* [WORK TO BE COMPLETED]
Copy the listing below exactly. Pictures stay out of it.

* [RECORDS FOR THE TASK]
********
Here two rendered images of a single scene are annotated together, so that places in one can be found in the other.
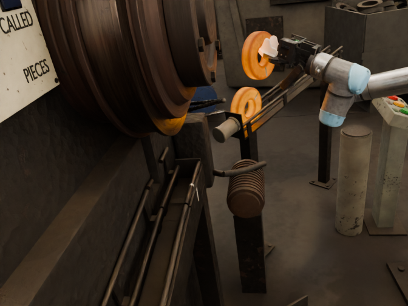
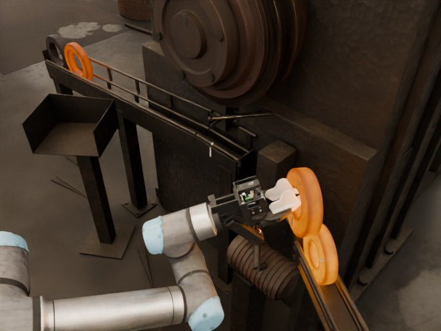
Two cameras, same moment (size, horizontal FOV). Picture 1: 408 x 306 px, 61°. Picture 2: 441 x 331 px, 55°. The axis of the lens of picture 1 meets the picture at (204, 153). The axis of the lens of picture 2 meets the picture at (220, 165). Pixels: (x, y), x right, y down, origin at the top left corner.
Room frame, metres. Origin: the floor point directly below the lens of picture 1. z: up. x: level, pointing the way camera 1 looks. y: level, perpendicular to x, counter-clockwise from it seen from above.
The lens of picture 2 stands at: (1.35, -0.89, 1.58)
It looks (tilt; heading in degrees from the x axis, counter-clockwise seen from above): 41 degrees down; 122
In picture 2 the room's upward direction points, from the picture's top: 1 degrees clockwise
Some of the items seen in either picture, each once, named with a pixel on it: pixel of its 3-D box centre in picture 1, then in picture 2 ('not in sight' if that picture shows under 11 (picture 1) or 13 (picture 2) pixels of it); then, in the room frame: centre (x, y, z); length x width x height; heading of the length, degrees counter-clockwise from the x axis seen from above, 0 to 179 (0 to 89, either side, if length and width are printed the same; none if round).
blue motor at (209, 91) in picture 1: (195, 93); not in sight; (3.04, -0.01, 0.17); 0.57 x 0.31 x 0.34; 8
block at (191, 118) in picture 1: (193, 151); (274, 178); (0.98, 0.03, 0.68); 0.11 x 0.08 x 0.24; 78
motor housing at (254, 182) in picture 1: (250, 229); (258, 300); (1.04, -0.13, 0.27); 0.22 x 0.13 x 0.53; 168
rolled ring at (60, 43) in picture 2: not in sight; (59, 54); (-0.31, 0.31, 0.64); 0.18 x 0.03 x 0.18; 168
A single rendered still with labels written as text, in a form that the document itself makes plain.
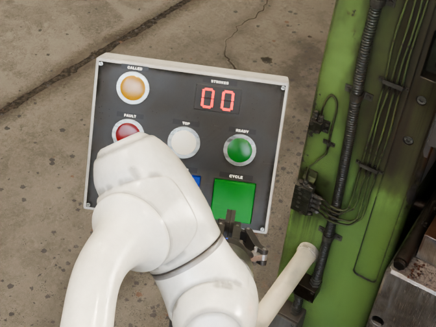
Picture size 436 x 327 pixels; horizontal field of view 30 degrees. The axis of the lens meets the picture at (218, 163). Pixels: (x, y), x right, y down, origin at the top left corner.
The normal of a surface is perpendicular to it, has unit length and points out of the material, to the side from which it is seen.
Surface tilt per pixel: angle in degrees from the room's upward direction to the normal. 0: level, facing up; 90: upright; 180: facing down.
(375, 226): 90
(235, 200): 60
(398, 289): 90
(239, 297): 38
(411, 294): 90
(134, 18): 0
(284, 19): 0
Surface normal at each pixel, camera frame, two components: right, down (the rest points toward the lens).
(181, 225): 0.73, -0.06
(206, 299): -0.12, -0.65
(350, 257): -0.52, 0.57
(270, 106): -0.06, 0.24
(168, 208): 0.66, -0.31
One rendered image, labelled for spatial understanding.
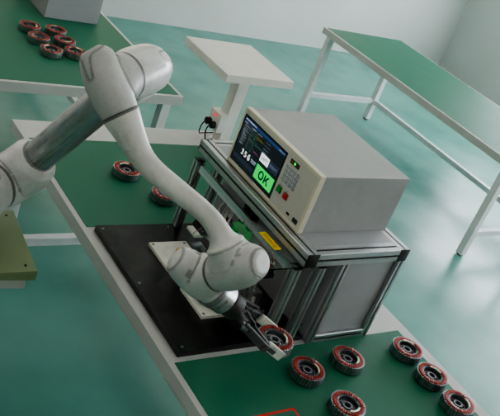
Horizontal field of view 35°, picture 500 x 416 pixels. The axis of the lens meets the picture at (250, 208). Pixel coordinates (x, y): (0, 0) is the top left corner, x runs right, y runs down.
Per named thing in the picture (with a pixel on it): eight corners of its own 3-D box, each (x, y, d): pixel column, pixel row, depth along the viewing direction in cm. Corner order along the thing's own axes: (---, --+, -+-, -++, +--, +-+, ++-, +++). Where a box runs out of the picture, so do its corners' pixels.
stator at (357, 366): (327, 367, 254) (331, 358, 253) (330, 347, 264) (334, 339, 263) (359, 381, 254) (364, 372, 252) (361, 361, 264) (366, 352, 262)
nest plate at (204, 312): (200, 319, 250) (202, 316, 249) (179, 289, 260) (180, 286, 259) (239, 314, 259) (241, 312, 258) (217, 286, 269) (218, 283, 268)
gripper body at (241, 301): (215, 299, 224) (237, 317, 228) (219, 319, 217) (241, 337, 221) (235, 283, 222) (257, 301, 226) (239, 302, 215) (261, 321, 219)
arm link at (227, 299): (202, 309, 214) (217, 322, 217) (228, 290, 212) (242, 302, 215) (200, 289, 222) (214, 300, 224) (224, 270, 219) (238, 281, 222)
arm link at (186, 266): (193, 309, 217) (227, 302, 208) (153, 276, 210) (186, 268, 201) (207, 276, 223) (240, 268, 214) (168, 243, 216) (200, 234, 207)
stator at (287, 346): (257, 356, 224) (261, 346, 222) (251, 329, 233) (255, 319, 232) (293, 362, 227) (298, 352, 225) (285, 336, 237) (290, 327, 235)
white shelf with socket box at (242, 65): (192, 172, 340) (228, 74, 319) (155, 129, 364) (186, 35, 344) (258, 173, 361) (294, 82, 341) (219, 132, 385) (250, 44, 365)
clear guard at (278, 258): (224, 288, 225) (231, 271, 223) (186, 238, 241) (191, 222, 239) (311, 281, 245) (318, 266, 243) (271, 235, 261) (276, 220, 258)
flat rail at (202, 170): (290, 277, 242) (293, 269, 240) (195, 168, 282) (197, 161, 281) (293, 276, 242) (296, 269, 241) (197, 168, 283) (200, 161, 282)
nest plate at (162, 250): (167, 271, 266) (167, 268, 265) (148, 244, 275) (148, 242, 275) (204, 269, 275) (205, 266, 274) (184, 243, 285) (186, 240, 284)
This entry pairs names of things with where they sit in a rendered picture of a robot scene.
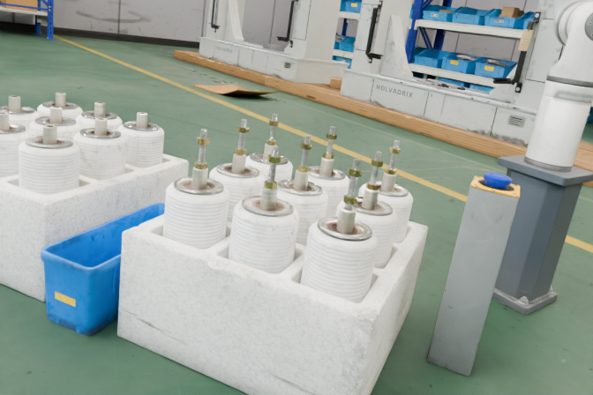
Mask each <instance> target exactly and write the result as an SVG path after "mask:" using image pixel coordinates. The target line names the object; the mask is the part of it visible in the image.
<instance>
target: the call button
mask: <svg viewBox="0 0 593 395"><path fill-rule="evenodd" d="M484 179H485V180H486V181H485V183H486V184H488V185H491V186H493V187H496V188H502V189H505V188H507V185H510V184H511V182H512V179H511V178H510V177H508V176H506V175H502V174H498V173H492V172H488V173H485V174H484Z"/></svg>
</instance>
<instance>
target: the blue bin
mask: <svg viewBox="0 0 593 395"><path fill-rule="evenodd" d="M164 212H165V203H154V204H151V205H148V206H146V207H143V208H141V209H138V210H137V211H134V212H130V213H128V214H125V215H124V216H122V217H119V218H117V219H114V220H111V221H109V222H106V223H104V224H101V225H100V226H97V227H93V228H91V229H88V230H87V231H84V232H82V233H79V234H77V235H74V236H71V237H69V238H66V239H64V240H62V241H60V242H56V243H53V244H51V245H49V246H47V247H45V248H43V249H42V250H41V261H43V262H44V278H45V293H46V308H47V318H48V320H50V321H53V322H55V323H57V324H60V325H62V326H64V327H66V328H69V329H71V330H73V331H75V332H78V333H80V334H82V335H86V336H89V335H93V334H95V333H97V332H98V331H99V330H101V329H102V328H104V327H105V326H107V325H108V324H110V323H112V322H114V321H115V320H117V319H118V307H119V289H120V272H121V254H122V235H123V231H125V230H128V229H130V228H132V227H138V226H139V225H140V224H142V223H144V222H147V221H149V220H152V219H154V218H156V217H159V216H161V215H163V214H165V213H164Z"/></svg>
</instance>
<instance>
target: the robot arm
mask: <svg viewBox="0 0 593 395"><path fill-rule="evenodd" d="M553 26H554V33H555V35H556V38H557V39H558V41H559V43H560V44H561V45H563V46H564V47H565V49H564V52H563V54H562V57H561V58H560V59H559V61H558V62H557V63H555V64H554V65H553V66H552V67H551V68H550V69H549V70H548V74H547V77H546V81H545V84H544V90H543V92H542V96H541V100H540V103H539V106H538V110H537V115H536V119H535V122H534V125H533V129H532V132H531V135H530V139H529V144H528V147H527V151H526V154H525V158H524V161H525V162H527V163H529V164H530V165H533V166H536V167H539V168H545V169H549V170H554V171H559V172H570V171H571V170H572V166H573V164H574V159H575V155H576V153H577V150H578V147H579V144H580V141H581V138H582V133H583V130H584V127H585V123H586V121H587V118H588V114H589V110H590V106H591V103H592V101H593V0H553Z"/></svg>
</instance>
********
* [FINAL ANSWER]
Here two rendered images of a single scene are annotated together, so that places in one can be found in the other.
Two cameras, same moment (size, horizontal FOV). Picture 1: 408 x 306 px, 61°. Picture 2: 441 x 331 px, 55°. The axis of the lens of picture 1 meets the picture at (204, 153). The axis of the lens of picture 2 meets the picture at (220, 165). Pixels: (x, y), x right, y down, origin at the top left corner.
Room frame, metres. Origin: the floor point directly below the lens of picture 1. z: up. x: level, pointing the way camera 1 looks. y: level, perpendicular to x, counter-clockwise from it seen from above.
The lens of picture 2 stands at: (1.35, -0.89, 1.58)
It looks (tilt; heading in degrees from the x axis, counter-clockwise seen from above): 41 degrees down; 122
In picture 2 the room's upward direction points, from the picture's top: 1 degrees clockwise
Some of the items seen in either picture, each once, named with a pixel on it: pixel of its 3-D box centre in picture 1, then in picture 2 ('not in sight' if that picture shows under 11 (picture 1) or 13 (picture 2) pixels of it); then, in the room frame: centre (x, y, z); length x width x height; heading of the length, degrees counter-clockwise from the x axis seen from above, 0 to 179 (0 to 89, either side, if length and width are printed the same; none if round).
blue motor at (209, 91) in picture 1: (195, 93); not in sight; (3.04, -0.01, 0.17); 0.57 x 0.31 x 0.34; 8
block at (191, 118) in picture 1: (193, 151); (274, 178); (0.98, 0.03, 0.68); 0.11 x 0.08 x 0.24; 78
motor housing at (254, 182) in picture 1: (250, 229); (258, 300); (1.04, -0.13, 0.27); 0.22 x 0.13 x 0.53; 168
rolled ring at (60, 43) in picture 2: not in sight; (59, 54); (-0.31, 0.31, 0.64); 0.18 x 0.03 x 0.18; 168
A single rendered still with labels written as text, in a form that the document itself makes plain.
Picture size 436 x 327 pixels; horizontal field of view 30 degrees. The axis of the lens meets the picture at (218, 163). Pixels: (x, y), x right, y down, origin at the top left corner.
The normal of a surface is perpendicular to it, has unit length and points out of the material, to the side from which it is seen.
Surface tilt per pixel: angle in degrees from the room's upward direction to the normal. 0: level, facing up; 90: upright; 180: facing down.
(375, 226): 90
(235, 200): 60
(398, 289): 90
(239, 297): 38
(411, 294): 90
(134, 18): 0
(284, 19): 0
Surface normal at each pixel, camera frame, two components: right, down (the rest points toward the lens).
(181, 225): 0.73, -0.06
(206, 299): -0.12, -0.65
(350, 257): -0.52, 0.57
(270, 106): -0.06, 0.24
(168, 208): 0.66, -0.31
One rendered image, labelled for spatial understanding.
Horizontal field of view 35°, picture 500 x 416 pixels. The axis of the lens meets the picture at (250, 208). Pixel coordinates (x, y): (0, 0) is the top left corner, x runs right, y runs down.
Per named thing in the picture (with a pixel on it): eight corners of its own 3-D box, each (x, y, d): pixel column, pixel row, depth along the viewing direction in cm. Corner order along the thing's own axes: (---, --+, -+-, -++, +--, +-+, ++-, +++). Where a box runs out of the picture, so do its corners' pixels.
stator at (357, 366): (327, 367, 254) (331, 358, 253) (330, 347, 264) (334, 339, 263) (359, 381, 254) (364, 372, 252) (361, 361, 264) (366, 352, 262)
nest plate at (204, 312): (200, 319, 250) (202, 316, 249) (179, 289, 260) (180, 286, 259) (239, 314, 259) (241, 312, 258) (217, 286, 269) (218, 283, 268)
gripper body at (241, 301): (215, 299, 224) (237, 317, 228) (219, 319, 217) (241, 337, 221) (235, 283, 222) (257, 301, 226) (239, 302, 215) (261, 321, 219)
arm link at (227, 299): (202, 309, 214) (217, 322, 217) (228, 290, 212) (242, 302, 215) (200, 289, 222) (214, 300, 224) (224, 270, 219) (238, 281, 222)
arm link at (186, 266): (193, 309, 217) (227, 302, 208) (153, 276, 210) (186, 268, 201) (207, 276, 223) (240, 268, 214) (168, 243, 216) (200, 234, 207)
stator at (287, 346): (257, 356, 224) (261, 346, 222) (251, 329, 233) (255, 319, 232) (293, 362, 227) (298, 352, 225) (285, 336, 237) (290, 327, 235)
white shelf with socket box at (242, 65): (192, 172, 340) (228, 74, 319) (155, 129, 364) (186, 35, 344) (258, 173, 361) (294, 82, 341) (219, 132, 385) (250, 44, 365)
clear guard at (278, 258): (224, 288, 225) (231, 271, 223) (186, 238, 241) (191, 222, 239) (311, 281, 245) (318, 266, 243) (271, 235, 261) (276, 220, 258)
flat rail at (202, 170): (290, 277, 242) (293, 269, 240) (195, 168, 282) (197, 161, 281) (293, 276, 242) (296, 269, 241) (197, 168, 283) (200, 161, 282)
nest plate at (162, 250): (167, 271, 266) (167, 268, 265) (148, 244, 275) (148, 242, 275) (204, 269, 275) (205, 266, 274) (184, 243, 285) (186, 240, 284)
This entry pairs names of things with where they sit in a rendered picture of a robot scene.
Mask each <instance> target exactly and write the result as an SVG path after "mask:" using image pixel coordinates. The target line names the object; the mask is the part of it visible in the image.
<instance>
target: the call button
mask: <svg viewBox="0 0 593 395"><path fill-rule="evenodd" d="M484 179H485V180H486V181H485V183H486V184H488V185H491V186H493V187H496V188H502V189H505V188H507V185H510V184H511V182H512V179H511V178H510V177H508V176H506V175H502V174H498V173H492V172H488V173H485V174H484Z"/></svg>
</instance>
<instance>
target: the blue bin
mask: <svg viewBox="0 0 593 395"><path fill-rule="evenodd" d="M164 212H165V203H154V204H151V205H148V206H146V207H143V208H141V209H138V210H137V211H134V212H130V213H128V214H125V215H124V216H122V217H119V218H117V219H114V220H111V221H109V222H106V223H104V224H101V225H100V226H97V227H93V228H91V229H88V230H87V231H84V232H82V233H79V234H77V235H74V236H71V237H69V238H66V239H64V240H62V241H60V242H56V243H53V244H51V245H49V246H47V247H45V248H43V249H42V250H41V261H43V262H44V278H45V293H46V308H47V318H48V320H50V321H53V322H55V323H57V324H60V325H62V326H64V327H66V328H69V329H71V330H73V331H75V332H78V333H80V334H82V335H86V336H89V335H93V334H95V333H97V332H98V331H99V330H101V329H102V328H104V327H105V326H107V325H108V324H110V323H112V322H114V321H115V320H117V319H118V307H119V289H120V272H121V254H122V235H123V231H125V230H128V229H130V228H132V227H138V226H139V225H140V224H142V223H144V222H147V221H149V220H152V219H154V218H156V217H159V216H161V215H163V214H165V213H164Z"/></svg>
</instance>
<instance>
target: the robot arm
mask: <svg viewBox="0 0 593 395"><path fill-rule="evenodd" d="M553 26H554V33H555V35H556V38H557V39H558V41H559V43H560V44H561V45H563V46H564V47H565V49H564V52H563V54H562V57H561V58H560V59H559V61H558V62H557V63H555V64H554V65H553V66H552V67H551V68H550V69H549V70H548V74H547V77H546V81H545V84H544V90H543V92H542V96H541V100H540V103H539V106H538V110H537V115H536V119H535V122H534V125H533V129H532V132H531V135H530V139H529V144H528V147H527V151H526V154H525V158H524V161H525V162H527V163H529V164H530V165H533V166H536V167H539V168H545V169H549V170H554V171H559V172H570V171H571V170H572V166H573V164H574V159H575V155H576V153H577V150H578V147H579V144H580V141H581V138H582V133H583V130H584V127H585V123H586V121H587V118H588V114H589V110H590V106H591V103H592V101H593V0H553Z"/></svg>
</instance>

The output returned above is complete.